WORK ORDER: Using the data that follows, return exactly the lines from the one that contains "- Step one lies" through the one that contains "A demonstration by", ends included.

RECORDED INFORMATION:
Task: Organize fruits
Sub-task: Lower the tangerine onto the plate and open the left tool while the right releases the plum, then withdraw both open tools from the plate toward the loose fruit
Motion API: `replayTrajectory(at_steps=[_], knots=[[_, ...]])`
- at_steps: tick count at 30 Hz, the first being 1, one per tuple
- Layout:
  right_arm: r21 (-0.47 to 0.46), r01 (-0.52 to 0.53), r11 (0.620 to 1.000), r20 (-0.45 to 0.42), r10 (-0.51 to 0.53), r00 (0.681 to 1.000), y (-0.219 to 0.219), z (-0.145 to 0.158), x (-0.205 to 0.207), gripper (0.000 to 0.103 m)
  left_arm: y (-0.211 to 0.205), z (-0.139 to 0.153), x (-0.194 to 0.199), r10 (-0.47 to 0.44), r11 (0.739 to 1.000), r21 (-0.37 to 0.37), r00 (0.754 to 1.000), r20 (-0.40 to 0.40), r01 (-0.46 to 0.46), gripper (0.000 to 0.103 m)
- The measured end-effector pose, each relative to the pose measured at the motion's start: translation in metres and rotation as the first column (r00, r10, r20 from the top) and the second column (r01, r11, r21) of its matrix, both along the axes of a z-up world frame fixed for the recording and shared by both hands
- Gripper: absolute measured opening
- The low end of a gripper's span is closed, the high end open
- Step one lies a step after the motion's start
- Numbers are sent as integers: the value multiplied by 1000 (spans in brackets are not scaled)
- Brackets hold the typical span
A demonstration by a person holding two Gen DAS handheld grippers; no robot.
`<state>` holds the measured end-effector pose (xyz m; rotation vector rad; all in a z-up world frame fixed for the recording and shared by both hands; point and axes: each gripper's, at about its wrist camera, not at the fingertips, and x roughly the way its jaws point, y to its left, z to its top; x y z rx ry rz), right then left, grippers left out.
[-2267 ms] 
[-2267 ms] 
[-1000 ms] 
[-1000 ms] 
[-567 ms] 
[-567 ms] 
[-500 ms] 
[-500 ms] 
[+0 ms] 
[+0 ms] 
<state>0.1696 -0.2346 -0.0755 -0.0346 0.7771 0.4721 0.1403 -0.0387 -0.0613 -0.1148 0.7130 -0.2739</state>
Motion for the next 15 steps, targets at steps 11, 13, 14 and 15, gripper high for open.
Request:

SOLUTION:
- Step one lies a step after the motion's start
- Numbers are sent as integers: the value multiplied by 1000 (spans in brackets are not scaled)
- Brackets hold the typical span
A demonstration by a person holding two Gen DAS handheld grippers; no robot.

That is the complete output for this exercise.